### WHAT THE TASK REQUIRES
The reply to the records below should contain exactly the lines from the line with "Each instance of the cutting" through the line with "Outline every instance of the wristwatch", and nothing besides.

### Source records
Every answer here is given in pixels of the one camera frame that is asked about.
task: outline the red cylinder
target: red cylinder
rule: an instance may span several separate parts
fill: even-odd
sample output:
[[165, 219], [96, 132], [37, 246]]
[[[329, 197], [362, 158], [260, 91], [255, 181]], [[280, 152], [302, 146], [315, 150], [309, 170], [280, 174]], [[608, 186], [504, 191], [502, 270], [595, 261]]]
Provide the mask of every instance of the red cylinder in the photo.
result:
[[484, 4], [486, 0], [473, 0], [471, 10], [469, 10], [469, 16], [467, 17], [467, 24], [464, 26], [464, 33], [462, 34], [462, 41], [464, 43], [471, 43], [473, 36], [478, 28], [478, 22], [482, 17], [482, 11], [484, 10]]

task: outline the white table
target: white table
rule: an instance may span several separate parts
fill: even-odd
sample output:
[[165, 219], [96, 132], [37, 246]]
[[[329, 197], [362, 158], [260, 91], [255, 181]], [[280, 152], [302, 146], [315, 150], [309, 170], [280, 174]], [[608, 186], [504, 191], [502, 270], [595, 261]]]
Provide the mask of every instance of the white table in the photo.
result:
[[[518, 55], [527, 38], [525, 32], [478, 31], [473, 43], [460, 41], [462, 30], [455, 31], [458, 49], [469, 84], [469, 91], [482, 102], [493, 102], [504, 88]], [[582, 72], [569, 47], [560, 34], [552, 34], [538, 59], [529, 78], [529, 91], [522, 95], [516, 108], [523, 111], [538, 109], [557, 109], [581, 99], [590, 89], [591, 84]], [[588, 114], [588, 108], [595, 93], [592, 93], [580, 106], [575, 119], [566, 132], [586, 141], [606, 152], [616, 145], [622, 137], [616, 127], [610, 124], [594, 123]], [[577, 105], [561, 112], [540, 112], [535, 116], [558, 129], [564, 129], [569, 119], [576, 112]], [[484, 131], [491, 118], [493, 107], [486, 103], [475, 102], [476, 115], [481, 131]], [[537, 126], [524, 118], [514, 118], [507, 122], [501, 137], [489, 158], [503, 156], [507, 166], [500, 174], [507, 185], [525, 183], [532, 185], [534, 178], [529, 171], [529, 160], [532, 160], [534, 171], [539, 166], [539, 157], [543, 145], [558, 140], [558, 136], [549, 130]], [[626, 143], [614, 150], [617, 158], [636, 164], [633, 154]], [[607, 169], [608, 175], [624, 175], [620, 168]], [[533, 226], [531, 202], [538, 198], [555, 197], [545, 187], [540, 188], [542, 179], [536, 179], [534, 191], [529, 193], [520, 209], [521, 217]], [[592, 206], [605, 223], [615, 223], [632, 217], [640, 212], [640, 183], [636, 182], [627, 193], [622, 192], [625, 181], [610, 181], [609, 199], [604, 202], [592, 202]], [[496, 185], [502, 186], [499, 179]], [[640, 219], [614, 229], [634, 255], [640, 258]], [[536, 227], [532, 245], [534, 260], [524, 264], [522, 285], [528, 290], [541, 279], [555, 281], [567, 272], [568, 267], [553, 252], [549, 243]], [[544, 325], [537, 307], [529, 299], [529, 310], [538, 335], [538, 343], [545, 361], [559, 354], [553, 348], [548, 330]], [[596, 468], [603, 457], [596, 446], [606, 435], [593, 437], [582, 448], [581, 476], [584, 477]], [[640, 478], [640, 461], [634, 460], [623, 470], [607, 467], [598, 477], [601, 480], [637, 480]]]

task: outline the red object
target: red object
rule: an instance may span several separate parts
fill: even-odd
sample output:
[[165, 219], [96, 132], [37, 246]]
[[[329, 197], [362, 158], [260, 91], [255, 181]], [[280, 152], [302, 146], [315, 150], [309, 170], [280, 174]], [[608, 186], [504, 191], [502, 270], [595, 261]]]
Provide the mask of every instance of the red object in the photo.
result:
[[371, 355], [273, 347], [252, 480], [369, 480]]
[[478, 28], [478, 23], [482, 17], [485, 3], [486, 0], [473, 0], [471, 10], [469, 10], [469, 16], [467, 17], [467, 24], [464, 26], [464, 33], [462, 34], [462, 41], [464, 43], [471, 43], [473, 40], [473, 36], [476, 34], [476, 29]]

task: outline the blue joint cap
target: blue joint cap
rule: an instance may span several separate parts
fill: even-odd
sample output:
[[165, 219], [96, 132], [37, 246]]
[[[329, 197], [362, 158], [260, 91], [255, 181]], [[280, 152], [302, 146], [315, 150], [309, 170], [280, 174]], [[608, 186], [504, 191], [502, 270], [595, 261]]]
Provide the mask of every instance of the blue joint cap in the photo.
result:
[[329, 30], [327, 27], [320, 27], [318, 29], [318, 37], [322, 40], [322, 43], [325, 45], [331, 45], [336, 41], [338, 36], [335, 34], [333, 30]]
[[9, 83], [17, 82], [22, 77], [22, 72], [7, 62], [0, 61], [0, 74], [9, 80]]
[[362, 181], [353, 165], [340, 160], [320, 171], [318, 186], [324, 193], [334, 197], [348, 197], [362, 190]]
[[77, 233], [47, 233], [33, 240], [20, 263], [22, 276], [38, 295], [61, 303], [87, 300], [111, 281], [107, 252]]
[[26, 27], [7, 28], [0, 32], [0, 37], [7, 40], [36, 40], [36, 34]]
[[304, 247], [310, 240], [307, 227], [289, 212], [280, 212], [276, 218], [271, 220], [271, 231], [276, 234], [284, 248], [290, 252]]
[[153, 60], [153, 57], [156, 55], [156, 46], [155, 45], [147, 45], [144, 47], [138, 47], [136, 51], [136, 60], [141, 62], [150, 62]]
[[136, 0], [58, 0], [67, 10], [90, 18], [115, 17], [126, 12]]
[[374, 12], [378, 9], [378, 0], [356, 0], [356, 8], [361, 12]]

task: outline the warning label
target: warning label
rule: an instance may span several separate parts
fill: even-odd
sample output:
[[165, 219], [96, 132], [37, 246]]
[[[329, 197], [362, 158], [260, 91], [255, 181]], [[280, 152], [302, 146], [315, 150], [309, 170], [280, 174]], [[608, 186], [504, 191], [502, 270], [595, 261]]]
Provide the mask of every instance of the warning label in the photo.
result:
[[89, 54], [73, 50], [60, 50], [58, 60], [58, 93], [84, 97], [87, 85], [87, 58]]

* * *

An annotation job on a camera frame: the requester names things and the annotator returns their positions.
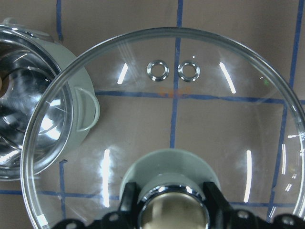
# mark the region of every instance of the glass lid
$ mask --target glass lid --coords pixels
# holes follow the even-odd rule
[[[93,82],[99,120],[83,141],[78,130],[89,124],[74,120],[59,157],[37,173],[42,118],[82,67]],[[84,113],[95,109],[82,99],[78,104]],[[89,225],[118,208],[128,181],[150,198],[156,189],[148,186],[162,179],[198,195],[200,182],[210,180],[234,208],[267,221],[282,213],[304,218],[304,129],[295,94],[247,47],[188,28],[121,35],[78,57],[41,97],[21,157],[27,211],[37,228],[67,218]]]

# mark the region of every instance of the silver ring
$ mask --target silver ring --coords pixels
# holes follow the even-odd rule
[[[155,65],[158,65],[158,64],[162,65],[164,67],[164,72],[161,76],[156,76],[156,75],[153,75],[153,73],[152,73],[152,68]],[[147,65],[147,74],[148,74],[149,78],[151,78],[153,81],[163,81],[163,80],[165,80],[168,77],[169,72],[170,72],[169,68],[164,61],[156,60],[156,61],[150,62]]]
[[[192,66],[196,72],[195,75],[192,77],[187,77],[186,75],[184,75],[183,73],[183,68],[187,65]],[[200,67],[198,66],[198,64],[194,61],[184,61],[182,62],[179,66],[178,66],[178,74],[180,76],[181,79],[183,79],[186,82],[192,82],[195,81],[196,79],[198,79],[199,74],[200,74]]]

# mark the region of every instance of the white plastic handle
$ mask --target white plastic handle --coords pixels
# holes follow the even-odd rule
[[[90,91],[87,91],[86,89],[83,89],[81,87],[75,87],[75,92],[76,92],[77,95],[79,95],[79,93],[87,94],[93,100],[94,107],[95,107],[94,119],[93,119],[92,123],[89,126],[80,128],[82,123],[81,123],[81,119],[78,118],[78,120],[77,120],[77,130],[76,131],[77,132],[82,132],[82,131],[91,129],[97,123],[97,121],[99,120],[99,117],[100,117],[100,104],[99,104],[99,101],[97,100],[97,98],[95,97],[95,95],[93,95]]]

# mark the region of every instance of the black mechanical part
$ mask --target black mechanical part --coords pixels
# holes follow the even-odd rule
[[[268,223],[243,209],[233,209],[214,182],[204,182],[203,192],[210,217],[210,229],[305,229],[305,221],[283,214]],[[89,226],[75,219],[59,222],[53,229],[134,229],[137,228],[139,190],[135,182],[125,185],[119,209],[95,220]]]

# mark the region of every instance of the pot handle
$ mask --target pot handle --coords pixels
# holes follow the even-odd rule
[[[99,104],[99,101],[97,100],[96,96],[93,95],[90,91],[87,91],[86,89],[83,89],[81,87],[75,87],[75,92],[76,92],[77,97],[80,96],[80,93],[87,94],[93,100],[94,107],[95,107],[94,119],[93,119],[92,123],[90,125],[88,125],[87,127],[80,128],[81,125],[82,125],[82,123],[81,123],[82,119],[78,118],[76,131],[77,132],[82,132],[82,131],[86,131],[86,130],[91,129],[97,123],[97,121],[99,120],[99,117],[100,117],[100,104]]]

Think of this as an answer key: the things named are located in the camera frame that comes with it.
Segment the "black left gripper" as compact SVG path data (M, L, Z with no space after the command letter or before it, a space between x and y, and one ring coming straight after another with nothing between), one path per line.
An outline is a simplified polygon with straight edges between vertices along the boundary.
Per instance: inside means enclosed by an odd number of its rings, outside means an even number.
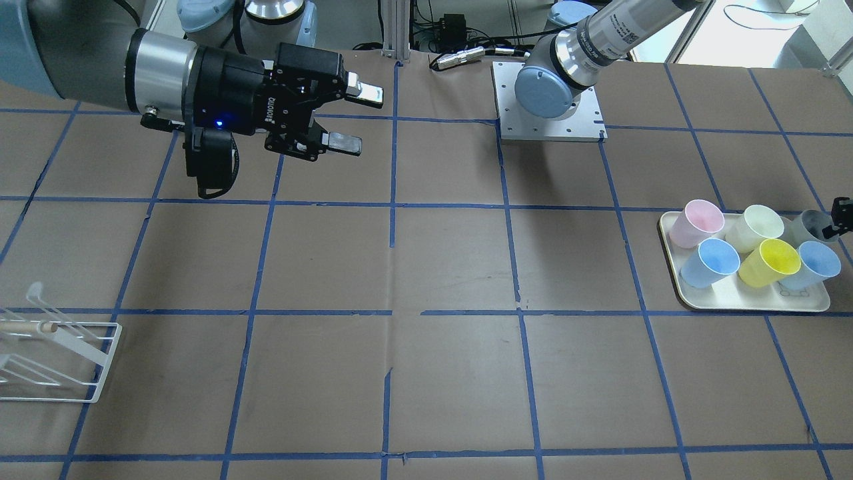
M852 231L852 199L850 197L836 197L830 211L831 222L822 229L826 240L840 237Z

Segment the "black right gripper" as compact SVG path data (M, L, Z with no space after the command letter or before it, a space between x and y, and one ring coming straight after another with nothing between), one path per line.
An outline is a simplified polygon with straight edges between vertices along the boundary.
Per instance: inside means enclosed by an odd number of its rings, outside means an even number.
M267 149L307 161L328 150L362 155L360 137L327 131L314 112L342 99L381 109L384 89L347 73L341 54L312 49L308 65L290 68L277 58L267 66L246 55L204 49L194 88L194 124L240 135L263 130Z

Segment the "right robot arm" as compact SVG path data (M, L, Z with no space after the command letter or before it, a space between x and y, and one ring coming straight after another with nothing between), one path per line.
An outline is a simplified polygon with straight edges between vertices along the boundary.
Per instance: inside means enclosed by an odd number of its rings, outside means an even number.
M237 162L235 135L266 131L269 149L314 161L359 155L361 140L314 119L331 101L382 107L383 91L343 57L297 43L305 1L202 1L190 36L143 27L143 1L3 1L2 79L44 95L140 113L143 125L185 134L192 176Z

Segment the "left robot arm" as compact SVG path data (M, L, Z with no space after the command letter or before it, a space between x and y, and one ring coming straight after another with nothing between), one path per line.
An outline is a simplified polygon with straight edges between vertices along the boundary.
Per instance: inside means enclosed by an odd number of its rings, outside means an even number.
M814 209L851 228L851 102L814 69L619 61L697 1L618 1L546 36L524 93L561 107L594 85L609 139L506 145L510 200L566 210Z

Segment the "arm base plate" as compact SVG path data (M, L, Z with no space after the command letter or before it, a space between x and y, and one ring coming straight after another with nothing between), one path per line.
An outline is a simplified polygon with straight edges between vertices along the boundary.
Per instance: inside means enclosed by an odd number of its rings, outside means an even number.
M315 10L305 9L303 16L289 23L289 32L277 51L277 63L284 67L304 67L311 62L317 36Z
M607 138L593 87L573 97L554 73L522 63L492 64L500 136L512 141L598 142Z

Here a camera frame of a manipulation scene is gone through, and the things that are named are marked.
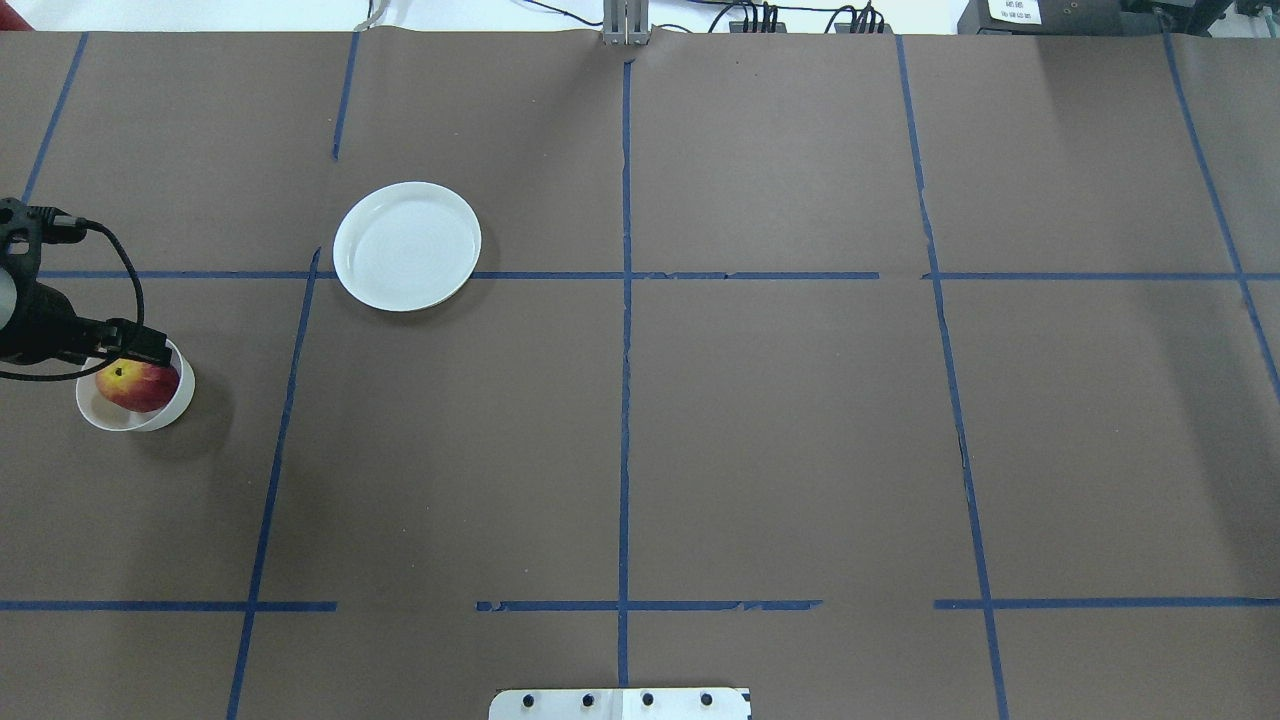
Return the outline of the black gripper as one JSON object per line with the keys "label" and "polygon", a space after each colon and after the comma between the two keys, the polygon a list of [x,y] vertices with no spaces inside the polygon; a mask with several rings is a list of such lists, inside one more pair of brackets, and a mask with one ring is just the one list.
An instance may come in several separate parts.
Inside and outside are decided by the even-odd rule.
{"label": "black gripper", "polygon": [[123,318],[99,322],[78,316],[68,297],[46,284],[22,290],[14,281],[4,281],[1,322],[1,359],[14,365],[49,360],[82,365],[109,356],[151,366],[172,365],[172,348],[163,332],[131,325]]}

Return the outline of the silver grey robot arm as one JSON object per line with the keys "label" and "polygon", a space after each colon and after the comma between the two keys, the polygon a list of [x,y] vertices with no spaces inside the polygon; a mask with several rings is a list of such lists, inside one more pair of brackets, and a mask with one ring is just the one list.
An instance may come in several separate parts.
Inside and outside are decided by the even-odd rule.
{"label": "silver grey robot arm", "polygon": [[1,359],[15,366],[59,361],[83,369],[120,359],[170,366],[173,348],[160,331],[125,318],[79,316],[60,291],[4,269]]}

* * *

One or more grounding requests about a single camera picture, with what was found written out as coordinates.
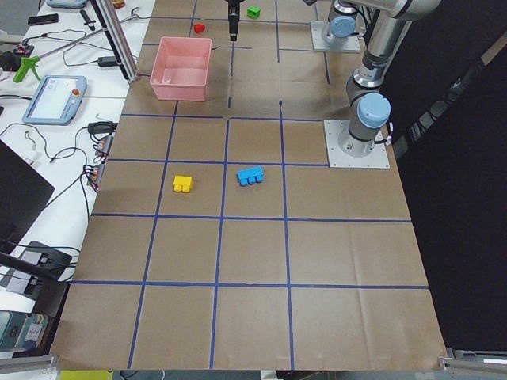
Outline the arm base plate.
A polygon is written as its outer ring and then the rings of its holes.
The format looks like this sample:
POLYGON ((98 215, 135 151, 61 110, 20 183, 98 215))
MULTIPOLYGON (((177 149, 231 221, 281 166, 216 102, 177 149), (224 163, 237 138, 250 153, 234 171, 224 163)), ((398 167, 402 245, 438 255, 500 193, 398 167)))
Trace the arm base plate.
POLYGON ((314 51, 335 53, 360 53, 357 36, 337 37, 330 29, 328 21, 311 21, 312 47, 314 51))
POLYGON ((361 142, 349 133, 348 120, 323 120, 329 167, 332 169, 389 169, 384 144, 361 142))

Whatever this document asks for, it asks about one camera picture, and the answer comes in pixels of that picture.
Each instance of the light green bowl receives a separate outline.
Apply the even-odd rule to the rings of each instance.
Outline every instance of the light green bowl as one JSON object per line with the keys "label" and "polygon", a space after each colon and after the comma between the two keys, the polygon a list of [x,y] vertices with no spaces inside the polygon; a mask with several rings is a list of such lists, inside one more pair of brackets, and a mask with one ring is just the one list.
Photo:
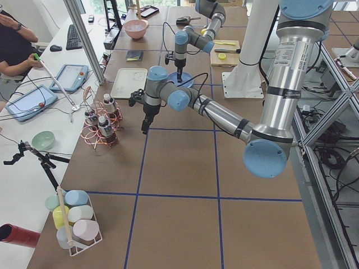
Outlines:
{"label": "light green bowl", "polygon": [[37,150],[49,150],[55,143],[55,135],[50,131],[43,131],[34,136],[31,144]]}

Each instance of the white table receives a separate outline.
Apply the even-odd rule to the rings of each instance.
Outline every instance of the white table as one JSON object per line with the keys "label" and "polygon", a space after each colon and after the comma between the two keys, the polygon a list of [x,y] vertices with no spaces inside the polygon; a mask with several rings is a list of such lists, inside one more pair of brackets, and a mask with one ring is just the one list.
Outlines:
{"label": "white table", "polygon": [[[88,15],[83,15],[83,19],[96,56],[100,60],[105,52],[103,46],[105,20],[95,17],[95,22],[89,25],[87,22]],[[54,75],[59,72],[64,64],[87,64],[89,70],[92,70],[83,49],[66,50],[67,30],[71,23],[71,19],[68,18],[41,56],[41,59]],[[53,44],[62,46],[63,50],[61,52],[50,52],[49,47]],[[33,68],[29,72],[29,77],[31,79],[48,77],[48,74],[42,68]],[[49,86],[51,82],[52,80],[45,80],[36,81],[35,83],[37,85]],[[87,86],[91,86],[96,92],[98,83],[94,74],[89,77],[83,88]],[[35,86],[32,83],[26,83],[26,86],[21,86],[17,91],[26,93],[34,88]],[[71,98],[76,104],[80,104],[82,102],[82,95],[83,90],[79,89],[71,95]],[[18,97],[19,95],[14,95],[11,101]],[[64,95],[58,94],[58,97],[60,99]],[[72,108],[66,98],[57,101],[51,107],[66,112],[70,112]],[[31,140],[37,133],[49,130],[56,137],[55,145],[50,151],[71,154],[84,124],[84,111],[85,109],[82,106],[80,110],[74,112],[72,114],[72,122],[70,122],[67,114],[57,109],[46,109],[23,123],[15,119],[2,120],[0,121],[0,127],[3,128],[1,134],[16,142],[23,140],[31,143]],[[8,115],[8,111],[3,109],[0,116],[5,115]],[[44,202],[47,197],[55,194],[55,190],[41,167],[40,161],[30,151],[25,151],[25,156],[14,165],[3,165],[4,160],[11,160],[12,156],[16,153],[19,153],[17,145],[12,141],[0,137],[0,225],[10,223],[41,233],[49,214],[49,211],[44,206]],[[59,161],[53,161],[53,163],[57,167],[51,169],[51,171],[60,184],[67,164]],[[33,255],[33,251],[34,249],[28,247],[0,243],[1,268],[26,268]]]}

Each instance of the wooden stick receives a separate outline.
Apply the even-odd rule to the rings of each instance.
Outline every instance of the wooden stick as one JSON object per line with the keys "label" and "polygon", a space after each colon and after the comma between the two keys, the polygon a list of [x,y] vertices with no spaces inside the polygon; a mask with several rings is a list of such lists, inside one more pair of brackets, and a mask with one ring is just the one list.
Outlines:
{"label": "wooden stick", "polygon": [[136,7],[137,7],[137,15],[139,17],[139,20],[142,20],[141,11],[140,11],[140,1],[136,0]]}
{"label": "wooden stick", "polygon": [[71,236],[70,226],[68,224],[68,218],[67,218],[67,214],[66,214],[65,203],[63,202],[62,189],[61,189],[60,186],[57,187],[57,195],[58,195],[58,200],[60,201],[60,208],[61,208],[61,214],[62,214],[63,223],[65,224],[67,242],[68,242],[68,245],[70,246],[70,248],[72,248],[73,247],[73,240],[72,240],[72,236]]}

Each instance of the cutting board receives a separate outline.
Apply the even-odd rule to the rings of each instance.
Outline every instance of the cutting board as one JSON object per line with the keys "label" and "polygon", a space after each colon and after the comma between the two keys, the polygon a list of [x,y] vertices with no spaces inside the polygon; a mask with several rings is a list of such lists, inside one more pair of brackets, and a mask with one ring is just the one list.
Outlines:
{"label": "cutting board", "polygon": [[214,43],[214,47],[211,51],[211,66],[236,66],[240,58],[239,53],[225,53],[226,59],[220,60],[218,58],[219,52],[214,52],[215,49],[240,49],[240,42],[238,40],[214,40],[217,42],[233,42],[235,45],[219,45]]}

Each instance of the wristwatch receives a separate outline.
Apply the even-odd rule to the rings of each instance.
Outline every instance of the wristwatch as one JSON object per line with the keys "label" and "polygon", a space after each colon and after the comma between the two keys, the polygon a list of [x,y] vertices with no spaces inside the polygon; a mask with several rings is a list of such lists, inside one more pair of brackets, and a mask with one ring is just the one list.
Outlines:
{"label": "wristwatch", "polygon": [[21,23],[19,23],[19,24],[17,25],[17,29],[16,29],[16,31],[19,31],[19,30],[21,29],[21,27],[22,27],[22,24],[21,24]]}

### ANSWER TO THE PROBLEM
Each instance of the cutting board receives a separate outline.
Apply the even-odd rule to the rings of each instance.
Outline every instance of the cutting board as one JSON object per line with the keys "label" and "polygon", a space after each colon and after the comma between the two keys, the polygon a list of [x,y] vertices with no spaces inside the polygon; a mask with several rings is a list of such lists, inside one more pair of brackets, and a mask with one ring is just the one list.
Outlines:
{"label": "cutting board", "polygon": [[214,43],[214,47],[211,51],[211,66],[236,66],[240,58],[239,53],[225,53],[226,59],[220,60],[218,58],[219,52],[214,52],[215,49],[240,49],[240,42],[238,40],[214,40],[217,42],[233,42],[235,45],[219,45]]}

Each instance of the wristwatch receives a separate outline.
Apply the even-odd rule to the rings of each instance.
Outline every instance of the wristwatch as one JSON object per line with the keys "label" and "polygon", a space after each colon and after the comma between the two keys, the polygon a list of [x,y] vertices with no spaces inside the polygon; a mask with several rings is a list of such lists, inside one more pair of brackets, and a mask with one ring is just the one list.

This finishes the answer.